6. The preparation method of the high-rate high-capacity hard carbon negative electrode material according to claim 5, wherein the mass ratio of the carbonaceous precursor to the alkaline solution in the step (1) is 0.5-2: 2 to 4; the carbonization conditions in the step (1) are as follows: the temperature is 1000-2000 ℃, the heating rate is 0.5-4 ℃/min, the time is 2-8 h, and the atmosphere is nitrogen or argon.

7. The preparation method of the high-rate high-capacity hard carbon negative electrode material according to claim 5 or 6, wherein the mass of the citric acid in the step (2) is 0.58-2.9% of the mass of the nano silicon; the temperature of mixing in the step (2) is 80-120 ℃, and the rotating speed of mixing in the step (2) is 10-200 r/min.

8. The preparation method of the high-rate high-capacity hard carbon negative electrode material according to claim 5 or 6, wherein in the step (3), the mass ratio of the hard carbon matrix to the modified nano silicon material precursor to the liquid-phase binder is 100:5 to 15:5 to 10; the liquid phase binder is a heavy oil solution of high softening point asphalt or molten medium-low temperature asphalt formed by heating, the D50 of the asphalt is 2-5 mu m, and the mass ratio of the high softening point asphalt to the heavy oil is 5-20: 100, and the heating temperature is 60-180 ℃.

9. The method for preparing the high-rate high-capacity hard carbon anode material according to claim 8, wherein the isostatic pressing pressure in the step (3) is 50-300 MPa, and the dwell time in the step (3) is 10-30 min; the carbonization conditions in the step (3) are as follows: the temperature is 400-600 ℃, the time is 2-6 h, and the atmosphere is nitrogen or argon.

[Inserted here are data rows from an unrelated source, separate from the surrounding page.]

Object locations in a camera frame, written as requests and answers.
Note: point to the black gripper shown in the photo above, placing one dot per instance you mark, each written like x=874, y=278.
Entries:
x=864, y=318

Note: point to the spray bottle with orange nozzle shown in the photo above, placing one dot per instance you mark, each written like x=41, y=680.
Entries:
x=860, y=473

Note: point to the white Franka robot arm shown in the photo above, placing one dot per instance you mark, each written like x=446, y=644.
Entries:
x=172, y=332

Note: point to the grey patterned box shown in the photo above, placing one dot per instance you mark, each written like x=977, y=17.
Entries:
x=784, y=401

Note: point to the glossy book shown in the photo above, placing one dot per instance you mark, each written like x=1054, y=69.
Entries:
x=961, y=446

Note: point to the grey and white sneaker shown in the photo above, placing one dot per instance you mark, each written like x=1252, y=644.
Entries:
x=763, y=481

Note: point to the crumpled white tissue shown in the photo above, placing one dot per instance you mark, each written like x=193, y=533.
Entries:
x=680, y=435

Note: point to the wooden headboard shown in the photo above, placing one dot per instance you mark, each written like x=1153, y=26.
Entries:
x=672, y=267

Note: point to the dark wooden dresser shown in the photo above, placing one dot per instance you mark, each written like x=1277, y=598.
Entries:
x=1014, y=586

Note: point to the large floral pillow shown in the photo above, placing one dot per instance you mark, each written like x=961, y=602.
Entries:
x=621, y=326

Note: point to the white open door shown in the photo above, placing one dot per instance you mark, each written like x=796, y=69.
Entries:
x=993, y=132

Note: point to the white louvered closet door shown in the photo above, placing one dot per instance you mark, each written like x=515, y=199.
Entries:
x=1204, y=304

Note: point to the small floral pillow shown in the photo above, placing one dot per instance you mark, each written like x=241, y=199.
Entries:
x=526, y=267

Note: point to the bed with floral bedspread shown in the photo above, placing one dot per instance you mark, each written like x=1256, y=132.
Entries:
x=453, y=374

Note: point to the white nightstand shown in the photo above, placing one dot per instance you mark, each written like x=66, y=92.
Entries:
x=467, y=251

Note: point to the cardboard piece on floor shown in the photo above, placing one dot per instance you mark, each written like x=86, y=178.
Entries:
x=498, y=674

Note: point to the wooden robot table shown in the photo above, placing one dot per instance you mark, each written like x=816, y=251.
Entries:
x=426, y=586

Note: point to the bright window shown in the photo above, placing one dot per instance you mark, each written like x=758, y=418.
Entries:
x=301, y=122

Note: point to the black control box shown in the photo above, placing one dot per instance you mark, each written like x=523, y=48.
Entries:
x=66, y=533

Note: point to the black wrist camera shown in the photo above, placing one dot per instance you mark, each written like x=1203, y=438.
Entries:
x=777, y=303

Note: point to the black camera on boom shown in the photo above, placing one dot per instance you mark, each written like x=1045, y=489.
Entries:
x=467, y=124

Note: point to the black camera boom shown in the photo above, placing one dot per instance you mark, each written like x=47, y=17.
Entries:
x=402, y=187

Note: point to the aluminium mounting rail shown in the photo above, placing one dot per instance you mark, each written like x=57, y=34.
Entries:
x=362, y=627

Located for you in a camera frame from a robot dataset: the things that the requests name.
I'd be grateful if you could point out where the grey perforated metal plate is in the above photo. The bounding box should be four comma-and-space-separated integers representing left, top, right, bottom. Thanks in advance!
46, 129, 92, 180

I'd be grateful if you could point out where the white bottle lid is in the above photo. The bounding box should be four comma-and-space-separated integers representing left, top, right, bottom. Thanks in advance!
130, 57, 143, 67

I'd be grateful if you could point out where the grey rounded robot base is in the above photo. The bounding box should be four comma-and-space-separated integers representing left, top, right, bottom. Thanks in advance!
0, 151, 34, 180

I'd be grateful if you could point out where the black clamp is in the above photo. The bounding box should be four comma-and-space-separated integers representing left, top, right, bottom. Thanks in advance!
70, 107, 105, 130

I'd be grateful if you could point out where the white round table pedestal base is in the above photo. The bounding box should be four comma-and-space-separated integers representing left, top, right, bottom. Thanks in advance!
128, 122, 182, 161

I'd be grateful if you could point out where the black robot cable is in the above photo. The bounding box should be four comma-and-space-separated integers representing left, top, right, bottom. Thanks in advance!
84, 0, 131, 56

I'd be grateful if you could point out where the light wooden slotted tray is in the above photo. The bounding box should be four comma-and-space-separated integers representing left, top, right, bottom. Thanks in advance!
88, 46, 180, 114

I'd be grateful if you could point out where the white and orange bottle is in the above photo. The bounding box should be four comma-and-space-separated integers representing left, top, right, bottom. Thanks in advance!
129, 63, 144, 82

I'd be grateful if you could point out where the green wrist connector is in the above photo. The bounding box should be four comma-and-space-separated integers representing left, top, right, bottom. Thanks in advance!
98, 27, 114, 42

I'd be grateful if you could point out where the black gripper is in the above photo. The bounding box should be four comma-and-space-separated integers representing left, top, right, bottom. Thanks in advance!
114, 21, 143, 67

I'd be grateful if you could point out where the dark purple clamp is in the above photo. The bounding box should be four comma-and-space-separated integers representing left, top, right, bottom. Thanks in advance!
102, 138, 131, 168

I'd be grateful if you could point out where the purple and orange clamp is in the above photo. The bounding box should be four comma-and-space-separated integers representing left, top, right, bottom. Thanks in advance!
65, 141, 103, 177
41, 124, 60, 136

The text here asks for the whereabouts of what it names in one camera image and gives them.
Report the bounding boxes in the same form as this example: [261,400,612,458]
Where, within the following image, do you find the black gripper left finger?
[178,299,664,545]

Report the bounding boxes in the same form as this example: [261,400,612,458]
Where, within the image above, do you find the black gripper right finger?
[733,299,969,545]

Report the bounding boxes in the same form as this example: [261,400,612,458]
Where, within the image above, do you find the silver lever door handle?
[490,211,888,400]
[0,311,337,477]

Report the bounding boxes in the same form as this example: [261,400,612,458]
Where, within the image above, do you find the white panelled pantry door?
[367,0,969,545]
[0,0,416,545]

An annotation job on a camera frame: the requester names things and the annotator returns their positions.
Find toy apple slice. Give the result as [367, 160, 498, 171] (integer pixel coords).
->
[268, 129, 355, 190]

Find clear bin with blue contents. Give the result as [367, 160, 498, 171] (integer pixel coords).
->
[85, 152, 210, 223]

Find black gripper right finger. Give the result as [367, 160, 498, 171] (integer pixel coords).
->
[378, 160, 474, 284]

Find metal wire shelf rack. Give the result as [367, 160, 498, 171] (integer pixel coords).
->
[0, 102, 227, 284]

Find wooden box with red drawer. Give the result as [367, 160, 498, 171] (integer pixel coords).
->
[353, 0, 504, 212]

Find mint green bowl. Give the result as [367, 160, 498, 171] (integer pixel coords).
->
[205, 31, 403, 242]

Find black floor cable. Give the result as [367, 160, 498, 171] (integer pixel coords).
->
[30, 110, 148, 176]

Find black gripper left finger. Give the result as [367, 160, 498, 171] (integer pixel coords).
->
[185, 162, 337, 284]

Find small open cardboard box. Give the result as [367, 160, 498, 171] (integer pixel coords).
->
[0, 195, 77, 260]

10. The method for preparing the high-rate high-capacity hard carbon anode material according to claim 9, wherein the asphalt obtained in the step (4) is high-softening-point asphalt; the mass of the asphalt in the step (4) is 2.8-11.4% of the mass of the hard carbon matrix, and the carbonization condition in the step (4) is as follows: the temperature is 1000-1400 ℃, the time is 2-6 h, and the atmosphere is nitrogen or argon.